In the U.K. tests, eBay sellers could be approved for up to £25,000 to spend on advertising, inventory, new staff, website redesign, improving physical stores or anything else business related, based on their past PayPal sales receipts. The advance was paid into a merchant's PayPal account, then repaid as a percentage of the merchant's daily PayPal sales receipts, along with a fee based on the merchant's credit risk.
In an example provided by PayPal and cited by Reuters, a merchant got a £12,000 advance, and the fee was £3,240, or 27 percent of the amount advanced. The merchant agreed to a 12 percent repayment rate, meaning 12 percent of daily sales were used to repay the advance.
Amazon.com (NASDAQ:AMZN) launched its own merchant financing program last fall called Amazon Lending, which offered advances up to $38,000 and typically charged a 14 percent fee, according to the Wall Street Journal.

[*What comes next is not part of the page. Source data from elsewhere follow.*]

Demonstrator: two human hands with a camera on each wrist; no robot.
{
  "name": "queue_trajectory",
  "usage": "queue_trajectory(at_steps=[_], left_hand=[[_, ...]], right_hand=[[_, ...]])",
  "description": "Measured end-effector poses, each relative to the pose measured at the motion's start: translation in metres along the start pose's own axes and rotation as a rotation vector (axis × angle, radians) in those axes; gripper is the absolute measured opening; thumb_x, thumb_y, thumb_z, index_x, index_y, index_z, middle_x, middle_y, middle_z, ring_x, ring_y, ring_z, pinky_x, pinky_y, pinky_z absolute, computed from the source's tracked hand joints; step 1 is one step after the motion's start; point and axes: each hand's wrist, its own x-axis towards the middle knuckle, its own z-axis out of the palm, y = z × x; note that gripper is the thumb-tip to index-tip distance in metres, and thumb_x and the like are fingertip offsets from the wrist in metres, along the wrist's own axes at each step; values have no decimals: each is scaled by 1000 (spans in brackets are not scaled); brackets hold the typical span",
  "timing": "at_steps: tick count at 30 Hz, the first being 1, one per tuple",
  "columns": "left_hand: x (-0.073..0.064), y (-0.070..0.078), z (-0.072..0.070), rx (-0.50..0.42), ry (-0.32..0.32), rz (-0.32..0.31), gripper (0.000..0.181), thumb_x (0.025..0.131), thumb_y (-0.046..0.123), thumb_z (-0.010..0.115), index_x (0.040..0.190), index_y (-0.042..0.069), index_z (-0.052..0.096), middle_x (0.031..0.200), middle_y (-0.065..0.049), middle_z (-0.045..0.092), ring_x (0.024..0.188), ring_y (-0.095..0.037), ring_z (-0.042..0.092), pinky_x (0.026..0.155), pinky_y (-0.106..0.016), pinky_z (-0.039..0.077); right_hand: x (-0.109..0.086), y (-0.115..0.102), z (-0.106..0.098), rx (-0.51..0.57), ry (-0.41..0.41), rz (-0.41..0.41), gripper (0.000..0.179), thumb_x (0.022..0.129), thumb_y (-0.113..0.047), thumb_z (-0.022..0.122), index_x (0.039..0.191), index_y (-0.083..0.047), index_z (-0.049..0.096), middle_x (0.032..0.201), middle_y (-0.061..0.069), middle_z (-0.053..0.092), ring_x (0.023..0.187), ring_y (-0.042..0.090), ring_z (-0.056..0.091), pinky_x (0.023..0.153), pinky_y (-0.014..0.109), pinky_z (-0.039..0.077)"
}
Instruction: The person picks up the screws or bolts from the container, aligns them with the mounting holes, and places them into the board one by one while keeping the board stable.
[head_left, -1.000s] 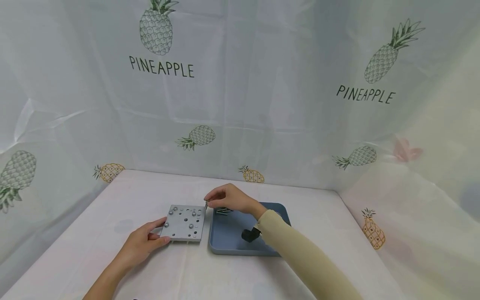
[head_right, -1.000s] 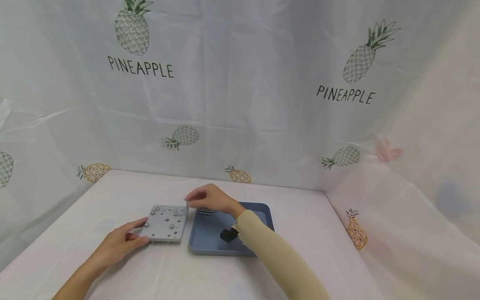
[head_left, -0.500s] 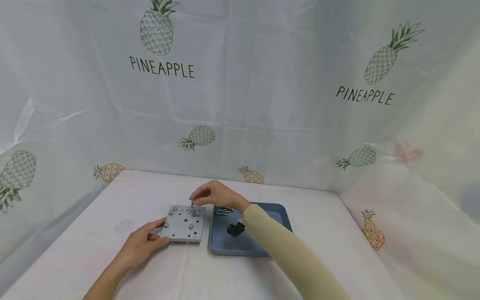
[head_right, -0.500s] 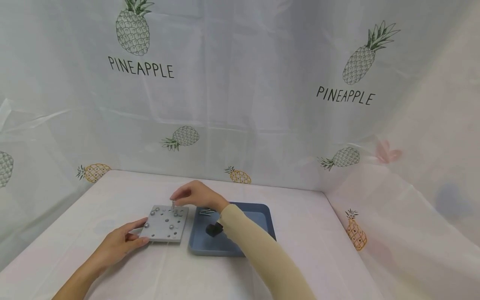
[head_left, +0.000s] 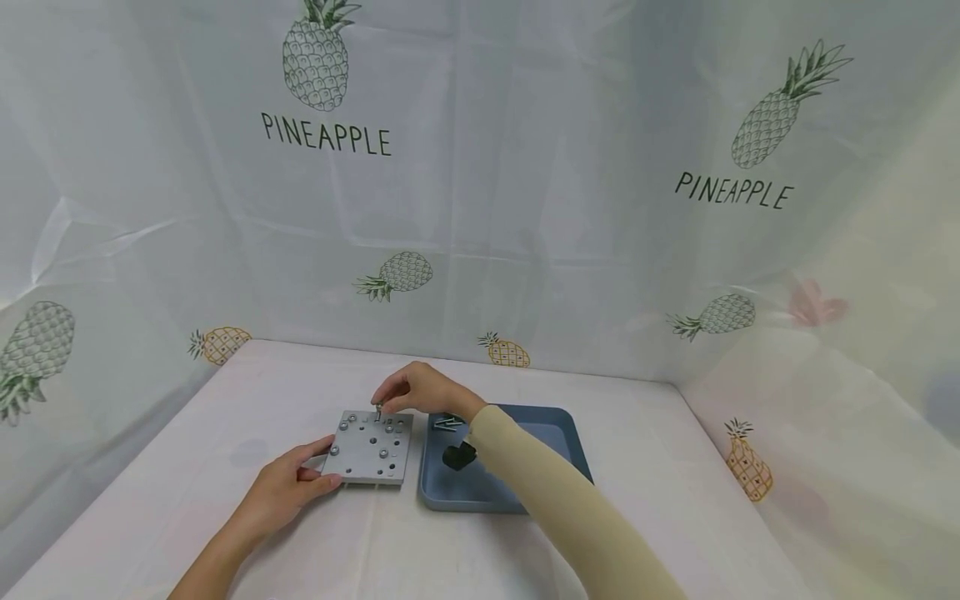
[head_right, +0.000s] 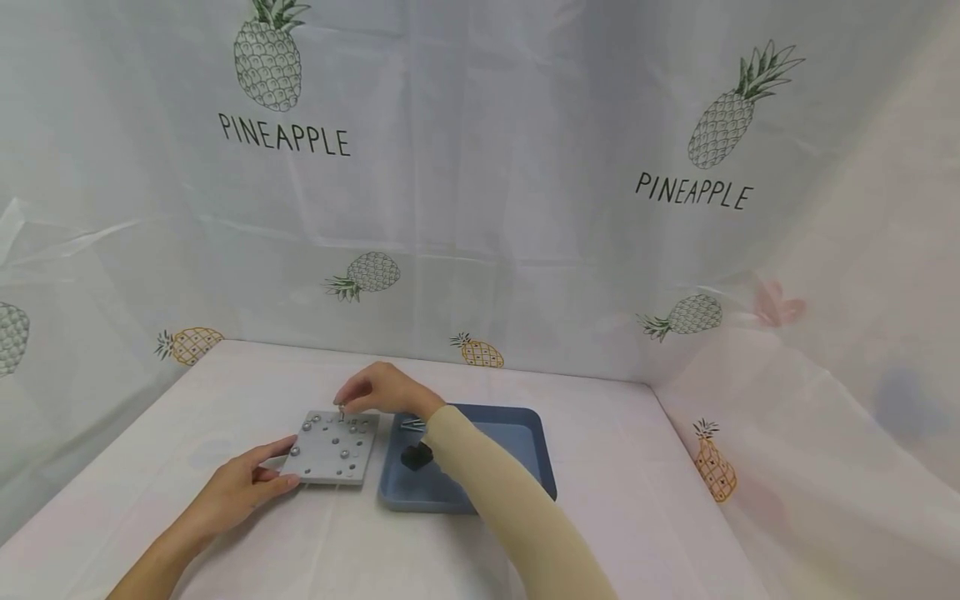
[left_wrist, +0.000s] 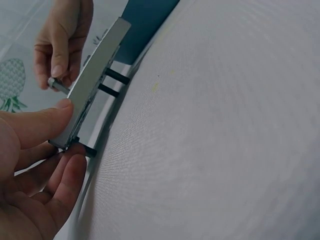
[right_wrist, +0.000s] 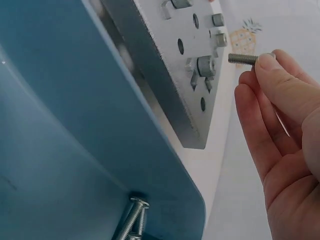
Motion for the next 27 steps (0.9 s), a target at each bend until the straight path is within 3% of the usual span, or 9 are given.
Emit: queue_trajectory(at_steps=[10,27], left_hand=[[-1,4,-1,8,-4,-7,81,92,35,85,160,9,49,128,-12,70,95,-17,63,78,-32,48],[-1,1,1,-6,-11,1,81,93,39,84,160,12,48,144,-18,63,97,-16,65,78,-30,50]], right_hand=[[3,7,4,-30,24,0,22,96,-13,80,118,-7,80,108,-7,80,93,-1,70,88,18,54],[6,6,11,-102,4,16,19,97,-12,78,115,-14,82,107,-10,79,93,-5,68,87,15,53]])
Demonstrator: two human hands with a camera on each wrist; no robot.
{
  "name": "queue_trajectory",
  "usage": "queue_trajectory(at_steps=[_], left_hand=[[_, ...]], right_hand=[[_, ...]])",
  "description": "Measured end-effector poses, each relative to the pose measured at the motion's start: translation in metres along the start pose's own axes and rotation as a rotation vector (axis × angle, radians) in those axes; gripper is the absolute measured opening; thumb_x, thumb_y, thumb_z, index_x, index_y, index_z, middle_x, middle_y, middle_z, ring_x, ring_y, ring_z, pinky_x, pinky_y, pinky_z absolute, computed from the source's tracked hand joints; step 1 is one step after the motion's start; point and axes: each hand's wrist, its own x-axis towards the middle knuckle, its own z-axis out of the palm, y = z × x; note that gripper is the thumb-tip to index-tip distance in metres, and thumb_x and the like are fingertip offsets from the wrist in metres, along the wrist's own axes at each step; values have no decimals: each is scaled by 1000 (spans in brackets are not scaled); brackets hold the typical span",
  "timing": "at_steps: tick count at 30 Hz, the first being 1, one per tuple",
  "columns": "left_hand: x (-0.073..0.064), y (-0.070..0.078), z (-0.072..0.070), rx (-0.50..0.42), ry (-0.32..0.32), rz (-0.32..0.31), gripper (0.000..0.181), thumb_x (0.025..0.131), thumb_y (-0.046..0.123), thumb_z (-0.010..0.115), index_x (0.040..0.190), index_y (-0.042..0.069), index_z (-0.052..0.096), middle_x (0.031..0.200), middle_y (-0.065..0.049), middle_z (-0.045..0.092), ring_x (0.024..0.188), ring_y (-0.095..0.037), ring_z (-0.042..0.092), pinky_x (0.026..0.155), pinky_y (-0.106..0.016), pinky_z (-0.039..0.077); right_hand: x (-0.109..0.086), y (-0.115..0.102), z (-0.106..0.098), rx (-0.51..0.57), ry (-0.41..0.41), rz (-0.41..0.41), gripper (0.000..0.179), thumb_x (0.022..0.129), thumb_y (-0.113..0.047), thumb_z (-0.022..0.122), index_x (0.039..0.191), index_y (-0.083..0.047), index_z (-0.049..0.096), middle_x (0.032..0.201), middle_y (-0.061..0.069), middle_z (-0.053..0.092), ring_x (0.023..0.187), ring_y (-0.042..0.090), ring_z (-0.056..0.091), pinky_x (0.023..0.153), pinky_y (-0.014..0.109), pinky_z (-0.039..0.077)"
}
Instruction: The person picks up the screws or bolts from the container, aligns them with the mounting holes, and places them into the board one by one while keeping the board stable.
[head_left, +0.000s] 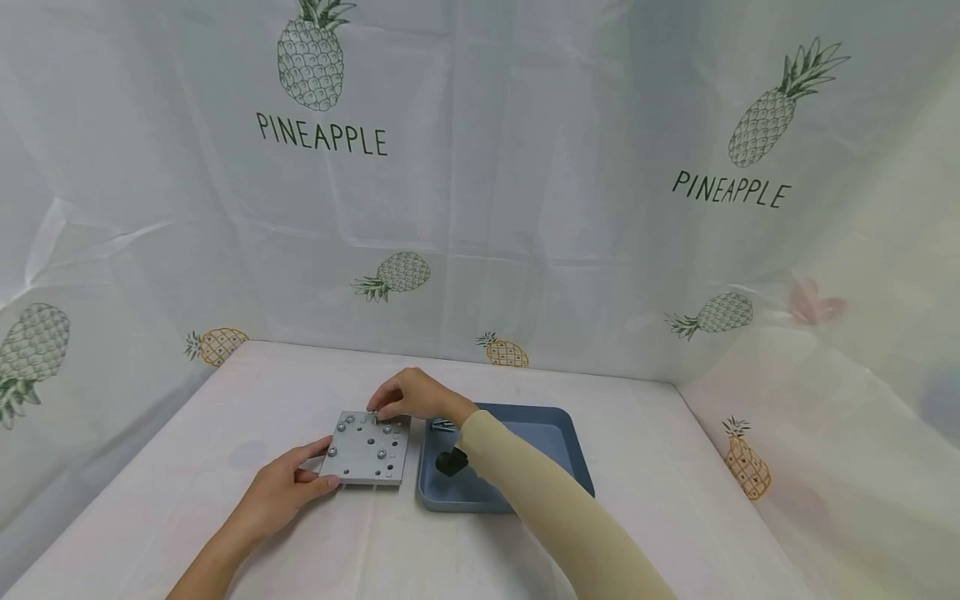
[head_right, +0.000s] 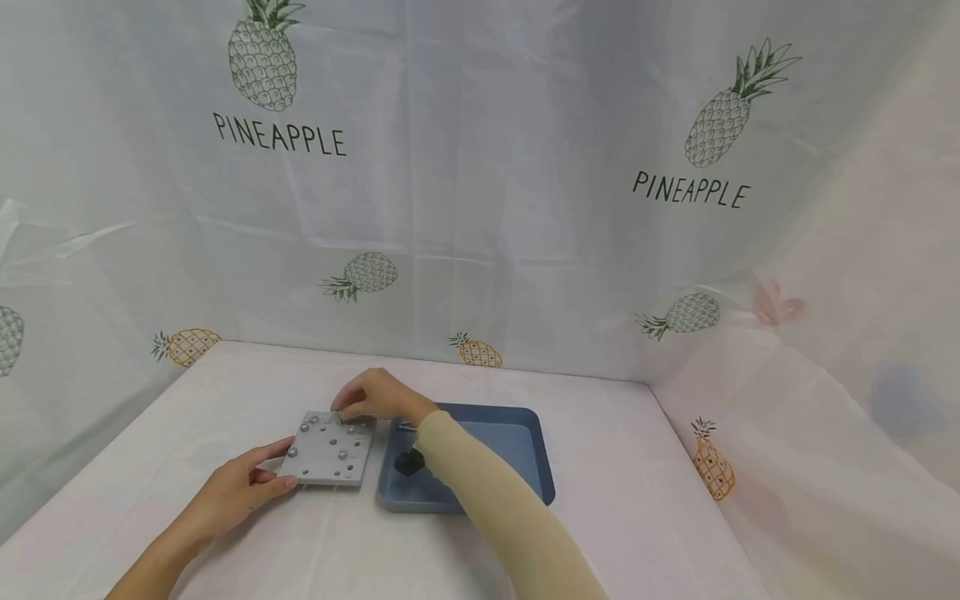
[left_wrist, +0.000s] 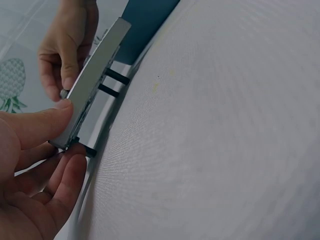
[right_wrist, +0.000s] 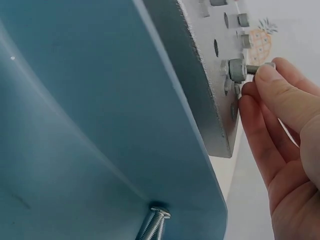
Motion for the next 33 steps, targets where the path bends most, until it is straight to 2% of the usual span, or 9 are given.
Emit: queue_trajectory(at_steps=[12,25,28,33], left_hand=[[1,1,1,-15,0,4,80,93,35,84,160,10,48,143,-18,63,96,-16,65,76,-29,50],[0,1,1,-4,-4,-24,82,92,39,84,161,13,48,133,-13,68,94,-17,63,77,-32,49],[0,2,0,0,0,-17,82,92,39,84,160,12,48,135,-15,67,94,-17,63,76,-32,48],[-1,2,-1,-1,0,-5,82,92,38,84,160,11,48,148,-20,60,96,-17,63,76,-30,49]], right_hand=[[2,-1,2,-60,-20,9,18,97,-13,78,115,-16,82,104,-13,78,89,-6,66,85,13,52],[-5,-6,1,-56,-30,29,19,98,-12,78,116,-16,81,107,-13,78,92,-6,67,87,13,52],[-12,-9,-6,-48,-25,19,22,98,-11,77,120,-14,80,112,-8,78,96,-4,68,88,15,53],[-34,-10,-25,-27,-11,-9,26,99,-6,76,125,-8,77,125,7,76,103,5,72,90,18,54]])
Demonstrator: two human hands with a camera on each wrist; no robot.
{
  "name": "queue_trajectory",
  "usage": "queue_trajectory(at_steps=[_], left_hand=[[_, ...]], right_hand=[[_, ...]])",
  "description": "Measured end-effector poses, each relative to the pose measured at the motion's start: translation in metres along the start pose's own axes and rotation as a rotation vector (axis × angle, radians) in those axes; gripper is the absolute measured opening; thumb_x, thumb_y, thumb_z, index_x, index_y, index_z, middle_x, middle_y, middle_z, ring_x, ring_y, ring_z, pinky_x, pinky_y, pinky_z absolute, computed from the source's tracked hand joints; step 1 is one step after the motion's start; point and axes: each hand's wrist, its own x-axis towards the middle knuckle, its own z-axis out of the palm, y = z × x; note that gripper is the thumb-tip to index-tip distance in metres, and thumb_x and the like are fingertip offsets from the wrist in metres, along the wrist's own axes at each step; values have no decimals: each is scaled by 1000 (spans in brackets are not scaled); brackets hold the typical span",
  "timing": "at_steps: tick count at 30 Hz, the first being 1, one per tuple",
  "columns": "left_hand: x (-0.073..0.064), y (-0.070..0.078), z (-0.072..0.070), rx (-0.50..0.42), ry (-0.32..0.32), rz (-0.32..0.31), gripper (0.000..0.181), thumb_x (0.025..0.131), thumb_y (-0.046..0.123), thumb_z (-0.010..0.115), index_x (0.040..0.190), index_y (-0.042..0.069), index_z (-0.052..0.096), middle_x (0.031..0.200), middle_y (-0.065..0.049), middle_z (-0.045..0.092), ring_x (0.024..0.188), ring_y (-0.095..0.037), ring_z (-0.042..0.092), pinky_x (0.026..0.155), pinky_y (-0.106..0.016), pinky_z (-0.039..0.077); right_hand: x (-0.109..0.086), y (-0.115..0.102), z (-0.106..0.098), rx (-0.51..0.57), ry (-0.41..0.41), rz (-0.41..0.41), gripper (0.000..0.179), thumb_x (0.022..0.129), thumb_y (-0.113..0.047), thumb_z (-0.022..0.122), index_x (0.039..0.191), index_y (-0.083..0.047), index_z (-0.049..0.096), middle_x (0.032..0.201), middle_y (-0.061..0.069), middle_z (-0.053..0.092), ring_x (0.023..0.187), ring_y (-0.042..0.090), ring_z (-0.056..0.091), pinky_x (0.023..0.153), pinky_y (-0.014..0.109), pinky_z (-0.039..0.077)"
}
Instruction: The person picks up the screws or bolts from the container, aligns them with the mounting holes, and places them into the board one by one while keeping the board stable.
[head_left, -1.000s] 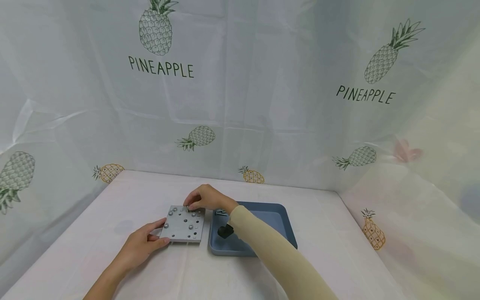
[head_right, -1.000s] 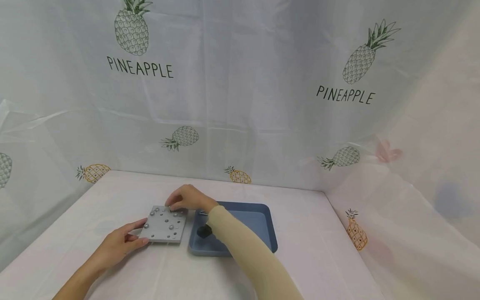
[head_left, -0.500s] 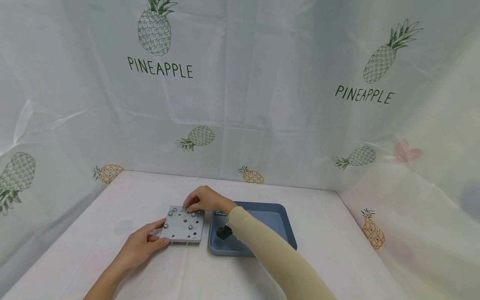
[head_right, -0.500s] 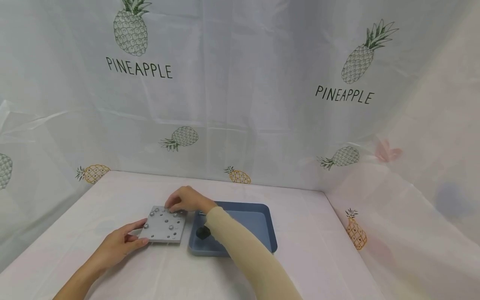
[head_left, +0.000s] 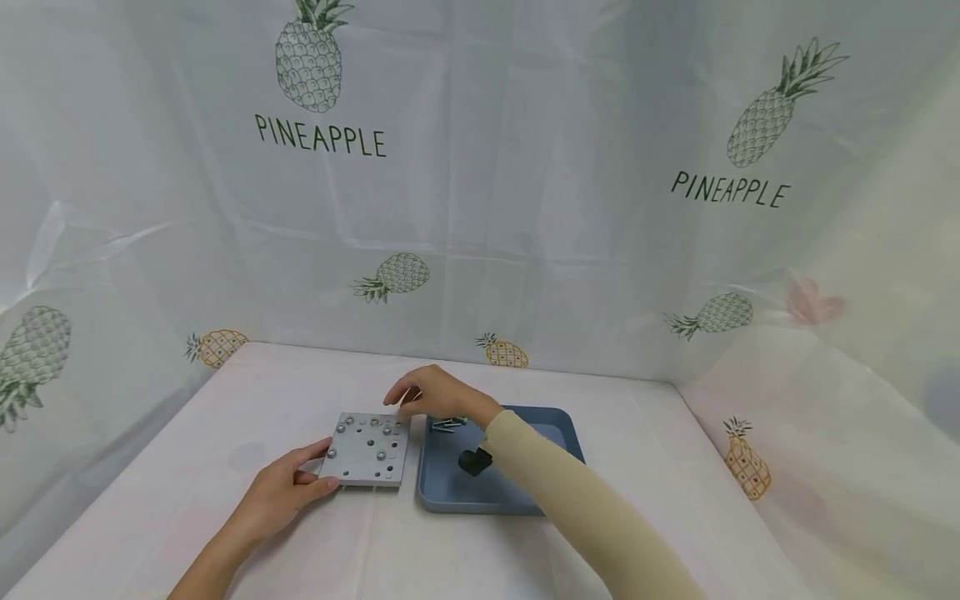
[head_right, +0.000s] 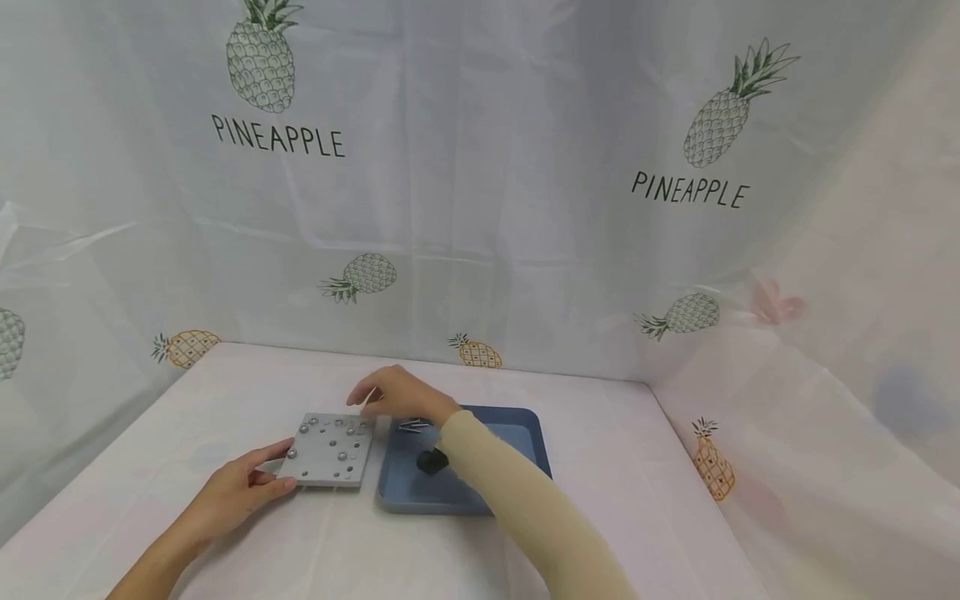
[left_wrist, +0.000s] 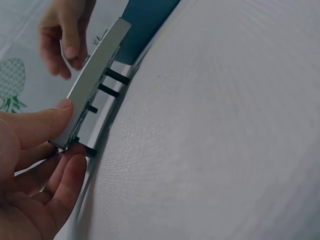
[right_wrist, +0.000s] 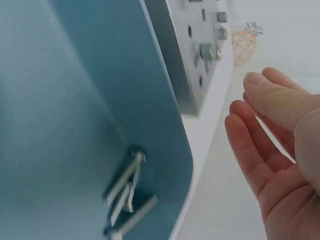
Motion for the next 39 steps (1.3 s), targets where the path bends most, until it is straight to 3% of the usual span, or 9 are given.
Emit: queue_trajectory(at_steps=[7,11,20,30,39], left_hand=[[-1,-4,2,9,-8,6,83,92,38,85,160,10,48,153,-21,56,98,-15,65,77,-29,49],[0,-6,2,17,-5,18,83,92,41,84,160,12,48,154,-20,56,100,-15,65,78,-28,50],[2,-6,2,15,-17,10,84,92,43,84,161,11,47,155,-21,55,101,-16,65,79,-30,50],[2,-8,3,21,-13,17,84,91,42,84,161,11,47,155,-21,55,101,-14,66,80,-28,50],[4,-4,3,21,-16,35,85,92,43,84,161,12,47,155,-19,56,101,-15,66,79,-27,49]], right_hand=[[-38,9,-21,-29,30,35,28,99,-7,76,127,-12,75,127,2,73,107,15,73,93,21,54],[-55,20,-27,-41,42,47,33,99,-8,76,132,-9,73,132,10,71,110,21,72,94,24,55],[-85,46,-26,-86,9,94,45,97,-7,79,139,-2,67,138,13,69,108,24,73,93,28,56],[-97,69,-17,-123,-46,136,50,97,-9,79,144,-4,64,142,11,68,107,20,74,90,22,55],[-96,74,-18,-156,-48,154,47,97,-11,79,142,-5,66,139,9,69,109,18,72,91,23,54]])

An online-merchant financing startup called Kabbage offers advances to both eBay and Amazon merchants, with typical financing fees ranging from 10 to 18 percent.
Like Amazon, PayPal can take its repayments out of the merchant account, which reduces risk for PayPal. It also makes the model of PayPal as a financial business look a lot more like Visa and MasterCard, which can take penalties out of merchants' accounts seemingly at will.
That may make online sellers who can take payment cards on their own feel a bit like they're between a rock and a hard place. But many may not have other options. As Reuters notes, banks pulled back from merchant loans after the 2008 financial crisis, and factoring — in which a merchant sells its accounts receivable to a third party at a discount — can be tough to tap for smaller merchants.